Monday, October 13, 2014

Made By Nature

“There’s something in the office with us,” my husband said. His still, small whisper carried across his desk to my side of the office.

“Define something.” I didn’t bother to look up from my computer.

“As in some living thing—in this room, with us.” His tone made me pause.

“How do you know?” 

“Because the rug under my desk is breathing.”

And it was. Breathing. There at his feet under the area rug was a small hump—breathing. It was a small, breathing hump. I was stumped.

Then I remembered. “Oh sorry, darn, I meant to tell you earlier that the cat had some thing in here earlier, messing with it. Sorry again. My bad. Should have mentioned it.”

The hump shivered.

Later, after recovering and tossing a rotund, slightly traumatized mole out of his office, my husband observed, “I’m not sure that I can stand all this nature. It’s starting to keep me up at nights. Did you hear that racket in the garage the other night? About one in the morning?”

I shrugged. I guess he’d forgotten how fast I forget stuff.

“You didn’t hear the banging!” he said, shocked. I shrugged again.
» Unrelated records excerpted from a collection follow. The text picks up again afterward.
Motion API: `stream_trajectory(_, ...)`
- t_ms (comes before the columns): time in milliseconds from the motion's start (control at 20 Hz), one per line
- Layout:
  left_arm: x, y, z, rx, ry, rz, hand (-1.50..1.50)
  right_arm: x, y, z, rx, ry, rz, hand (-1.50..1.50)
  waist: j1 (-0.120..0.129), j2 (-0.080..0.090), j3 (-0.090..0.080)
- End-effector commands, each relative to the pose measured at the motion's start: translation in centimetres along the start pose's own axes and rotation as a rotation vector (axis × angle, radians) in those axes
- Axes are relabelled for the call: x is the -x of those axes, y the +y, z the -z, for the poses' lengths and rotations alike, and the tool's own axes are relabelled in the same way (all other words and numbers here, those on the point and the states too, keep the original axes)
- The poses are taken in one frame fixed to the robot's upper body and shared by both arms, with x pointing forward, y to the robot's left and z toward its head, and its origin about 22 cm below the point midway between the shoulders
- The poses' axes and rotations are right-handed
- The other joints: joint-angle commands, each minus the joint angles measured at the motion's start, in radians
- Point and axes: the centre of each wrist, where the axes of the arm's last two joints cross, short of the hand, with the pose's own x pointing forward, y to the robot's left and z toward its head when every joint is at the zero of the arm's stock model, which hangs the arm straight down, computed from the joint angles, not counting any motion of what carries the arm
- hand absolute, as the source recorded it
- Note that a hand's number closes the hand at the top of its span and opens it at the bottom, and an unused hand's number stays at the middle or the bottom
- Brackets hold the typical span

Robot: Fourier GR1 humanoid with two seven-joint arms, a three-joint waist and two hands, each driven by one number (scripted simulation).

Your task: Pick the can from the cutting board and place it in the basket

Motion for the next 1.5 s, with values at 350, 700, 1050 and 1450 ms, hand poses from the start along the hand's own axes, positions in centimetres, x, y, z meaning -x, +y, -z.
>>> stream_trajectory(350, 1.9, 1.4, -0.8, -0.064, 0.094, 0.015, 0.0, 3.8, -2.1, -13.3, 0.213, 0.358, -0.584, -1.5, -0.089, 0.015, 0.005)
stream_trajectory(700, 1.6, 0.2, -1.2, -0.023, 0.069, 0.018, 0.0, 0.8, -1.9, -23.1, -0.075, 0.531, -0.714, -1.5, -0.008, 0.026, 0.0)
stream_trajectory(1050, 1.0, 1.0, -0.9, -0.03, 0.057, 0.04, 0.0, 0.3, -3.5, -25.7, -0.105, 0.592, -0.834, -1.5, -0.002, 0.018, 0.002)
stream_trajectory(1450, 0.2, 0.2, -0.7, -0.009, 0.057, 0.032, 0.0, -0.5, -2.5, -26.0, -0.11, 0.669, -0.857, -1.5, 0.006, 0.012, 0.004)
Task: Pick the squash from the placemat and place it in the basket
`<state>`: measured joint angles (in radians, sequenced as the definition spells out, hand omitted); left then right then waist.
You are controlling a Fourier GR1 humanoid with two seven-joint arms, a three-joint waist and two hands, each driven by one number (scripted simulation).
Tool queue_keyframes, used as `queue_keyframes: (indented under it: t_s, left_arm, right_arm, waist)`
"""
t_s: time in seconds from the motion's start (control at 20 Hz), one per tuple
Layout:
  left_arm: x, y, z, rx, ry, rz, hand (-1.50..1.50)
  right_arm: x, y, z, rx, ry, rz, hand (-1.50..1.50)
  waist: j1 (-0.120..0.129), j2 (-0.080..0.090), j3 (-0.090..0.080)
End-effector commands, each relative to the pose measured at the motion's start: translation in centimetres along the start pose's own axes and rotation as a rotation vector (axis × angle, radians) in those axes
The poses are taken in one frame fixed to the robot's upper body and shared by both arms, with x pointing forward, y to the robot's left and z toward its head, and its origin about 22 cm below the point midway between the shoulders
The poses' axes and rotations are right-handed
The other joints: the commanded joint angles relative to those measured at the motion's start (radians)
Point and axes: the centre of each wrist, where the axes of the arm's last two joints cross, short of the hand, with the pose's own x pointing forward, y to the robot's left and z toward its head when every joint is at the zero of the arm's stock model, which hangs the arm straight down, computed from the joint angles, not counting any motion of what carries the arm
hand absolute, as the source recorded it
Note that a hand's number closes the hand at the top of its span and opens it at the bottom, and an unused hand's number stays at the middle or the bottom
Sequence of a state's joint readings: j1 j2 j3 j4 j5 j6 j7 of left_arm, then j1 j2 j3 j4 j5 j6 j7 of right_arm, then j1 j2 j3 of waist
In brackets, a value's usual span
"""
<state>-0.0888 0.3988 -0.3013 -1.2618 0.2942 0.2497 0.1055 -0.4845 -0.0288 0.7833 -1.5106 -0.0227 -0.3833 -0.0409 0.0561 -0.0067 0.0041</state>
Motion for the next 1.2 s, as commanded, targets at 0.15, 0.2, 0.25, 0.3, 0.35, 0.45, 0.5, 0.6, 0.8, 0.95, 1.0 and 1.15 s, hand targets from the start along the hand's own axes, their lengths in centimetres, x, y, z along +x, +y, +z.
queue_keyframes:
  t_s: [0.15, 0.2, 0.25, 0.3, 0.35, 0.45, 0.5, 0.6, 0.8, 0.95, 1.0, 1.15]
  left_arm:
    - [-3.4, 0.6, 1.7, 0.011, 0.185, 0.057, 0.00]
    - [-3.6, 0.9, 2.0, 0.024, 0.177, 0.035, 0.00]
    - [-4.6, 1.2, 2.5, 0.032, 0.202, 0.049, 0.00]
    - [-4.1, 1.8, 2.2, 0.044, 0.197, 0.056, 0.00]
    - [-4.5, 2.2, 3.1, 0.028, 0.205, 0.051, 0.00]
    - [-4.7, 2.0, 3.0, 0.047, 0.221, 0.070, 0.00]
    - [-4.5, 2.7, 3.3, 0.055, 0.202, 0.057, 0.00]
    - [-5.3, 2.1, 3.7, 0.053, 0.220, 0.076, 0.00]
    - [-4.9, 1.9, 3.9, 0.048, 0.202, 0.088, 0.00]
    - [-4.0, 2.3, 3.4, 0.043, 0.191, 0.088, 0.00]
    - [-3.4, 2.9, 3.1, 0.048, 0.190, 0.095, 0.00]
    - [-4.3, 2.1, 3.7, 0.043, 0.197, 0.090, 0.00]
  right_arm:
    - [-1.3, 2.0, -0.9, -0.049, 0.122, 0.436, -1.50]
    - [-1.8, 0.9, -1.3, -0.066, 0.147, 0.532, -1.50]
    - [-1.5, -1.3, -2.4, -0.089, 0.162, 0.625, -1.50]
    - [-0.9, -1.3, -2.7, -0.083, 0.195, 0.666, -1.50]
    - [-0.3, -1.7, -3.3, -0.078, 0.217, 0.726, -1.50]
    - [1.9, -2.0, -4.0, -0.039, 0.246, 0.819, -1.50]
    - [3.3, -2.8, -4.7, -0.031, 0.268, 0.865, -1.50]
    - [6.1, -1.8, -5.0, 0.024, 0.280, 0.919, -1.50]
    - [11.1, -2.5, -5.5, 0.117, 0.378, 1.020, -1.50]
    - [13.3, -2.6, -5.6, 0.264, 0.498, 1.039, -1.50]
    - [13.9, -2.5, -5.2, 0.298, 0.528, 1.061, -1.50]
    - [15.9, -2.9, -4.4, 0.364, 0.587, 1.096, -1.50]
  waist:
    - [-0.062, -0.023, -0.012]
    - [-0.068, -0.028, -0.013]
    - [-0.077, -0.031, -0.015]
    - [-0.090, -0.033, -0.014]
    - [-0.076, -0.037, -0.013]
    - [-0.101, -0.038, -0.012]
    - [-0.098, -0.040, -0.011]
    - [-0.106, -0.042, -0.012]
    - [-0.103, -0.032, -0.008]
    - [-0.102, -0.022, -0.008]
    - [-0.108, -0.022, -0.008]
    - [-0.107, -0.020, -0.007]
“It was a possum, inside the garage, too blind to see to see that the garage door was shut. So, it just kept bonking into the garage door—over and over and over again. I had to let the possum out of the garage like it was a pet or something.”

“We don’t have a pet possum.”
He rolled his eyes. “I know that.”

I didn’t think that this would be a good time to tell him about the fox squirrel (a giant mutant squirrel capable of hauling bricks around) that I had spotted stealing landscaping cloth from our garden. It took us hours to roll out that stupid landscaping cloth. 

That mutant fox squirrel was ripping up huge hunks of the stuff, balling it up, and carting it off to his mutant squirrel condo in the sky. I guess to re-carpet or something.

And I didn’t bother to mention that a psycho cardinal (a red bird on crack) that had been attacking his own reflection in the rearview mirror of my truck, had now graduated to attacking his own reflection in our bedroom window right around naptime—mine! Tap. Tap. Tap. Tappity tap.

“Hey, you idiot bird, you’re trying to peck out your own eyes!” I may have screamed once or twice. 

The good news—the bird wasn’t pooping all over the truck any more.

The bad news—the bird was now pooping all over the house.

So that’s country living. It takes a strong constitution, a hefty work ethic, and an appreciation for nature in all its cracked craziness.